48 - Tubocurarine furrow near my heart

106 10 6
                                    

Roulé en boule sur mon lit, je meurtris mes oreilles du Clair de Lune de Debussy. Épris d'ironie, mon affectueux portable me conseille de « baisser le volume » afin de « protéger mon ouïe ». Comme s'il restait quelque chose à protéger. Elle est aussi morte que Cerbère.

Et puisqu'on parle du meurtre de Cerbère, Amande dort chez Jed depuis deux jours. Il a raison, c'est bien comme ça que je vais arrêter de le jalouser. Aller dormir chez son ex c'est tellement sensé, surtout après avoir brûlé le meilleur ami de notre fiancé.

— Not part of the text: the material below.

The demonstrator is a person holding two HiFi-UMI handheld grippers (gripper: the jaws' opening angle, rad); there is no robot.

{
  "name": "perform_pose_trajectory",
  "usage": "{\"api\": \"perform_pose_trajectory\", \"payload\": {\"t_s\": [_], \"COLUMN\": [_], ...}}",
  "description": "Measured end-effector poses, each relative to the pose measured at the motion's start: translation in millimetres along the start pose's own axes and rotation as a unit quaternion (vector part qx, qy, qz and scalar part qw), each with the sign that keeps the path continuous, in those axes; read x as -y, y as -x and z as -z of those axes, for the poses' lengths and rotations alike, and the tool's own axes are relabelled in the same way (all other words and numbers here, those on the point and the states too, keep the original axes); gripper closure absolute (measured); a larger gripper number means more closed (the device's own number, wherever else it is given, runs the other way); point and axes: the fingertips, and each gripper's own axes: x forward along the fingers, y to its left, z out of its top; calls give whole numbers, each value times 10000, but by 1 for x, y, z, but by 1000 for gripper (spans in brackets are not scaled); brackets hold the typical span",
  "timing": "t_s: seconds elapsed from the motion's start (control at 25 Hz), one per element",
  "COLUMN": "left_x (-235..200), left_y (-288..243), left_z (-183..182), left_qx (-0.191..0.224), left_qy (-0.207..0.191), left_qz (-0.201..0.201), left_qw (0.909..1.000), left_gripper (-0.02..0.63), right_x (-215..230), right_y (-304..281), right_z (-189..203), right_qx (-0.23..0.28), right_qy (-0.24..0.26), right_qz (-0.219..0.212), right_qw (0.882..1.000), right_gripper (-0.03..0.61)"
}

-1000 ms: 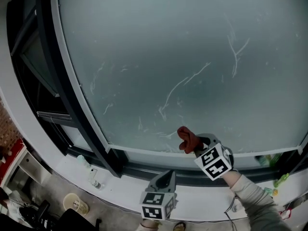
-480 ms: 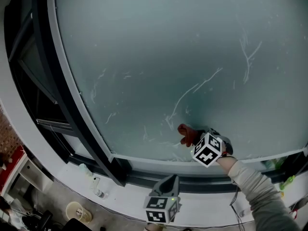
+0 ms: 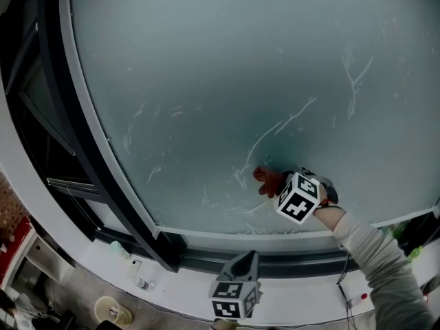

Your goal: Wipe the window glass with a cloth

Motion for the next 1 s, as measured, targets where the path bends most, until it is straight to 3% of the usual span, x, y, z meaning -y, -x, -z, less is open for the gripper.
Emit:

Mais Amande et la logique ne se sont jamais entendus, comme moi et de quelconques paroles, alors je profite simplement du mouvement de la pluie contre mes volets cassés et de la musique dans mes appareils.

Et là, le Loup apparaît.

Amande (Evžen) De Prusse, droit comme un I magistral au pas de ma porte.

Il s'approche de moi. Il s'assoit sur le lit, face à moi, et j'arrête ma musique sans qu'il le sache. En tailleur, bien sagement, il me regarde et je plisse les yeux pour lui montrer que sa présence n'est pas exactement désirée. Et il déboutonne sa chemise, devant moi.

« Si tu crois que j'ai envie de coucher avec toi, tu te trompes complètement, De Prusse. Là tout de suite, l'idée-même de toucher ton corps me donne des nausées.

Il n'écoute pas, et retire son haut pour se retrouver en débardeur, blanc.

Puis il me présente ses avant-bras, tout striés de ses cicatrices blanches, avec deux petits pansements en cachant des plus récentes à la cime de ses poignets.

— J'ai peur., dit-il.

J'ai bien envie de lui rire au nez, mais je ne fais rien de tel. Il ne mérite même pas de me voir sourire.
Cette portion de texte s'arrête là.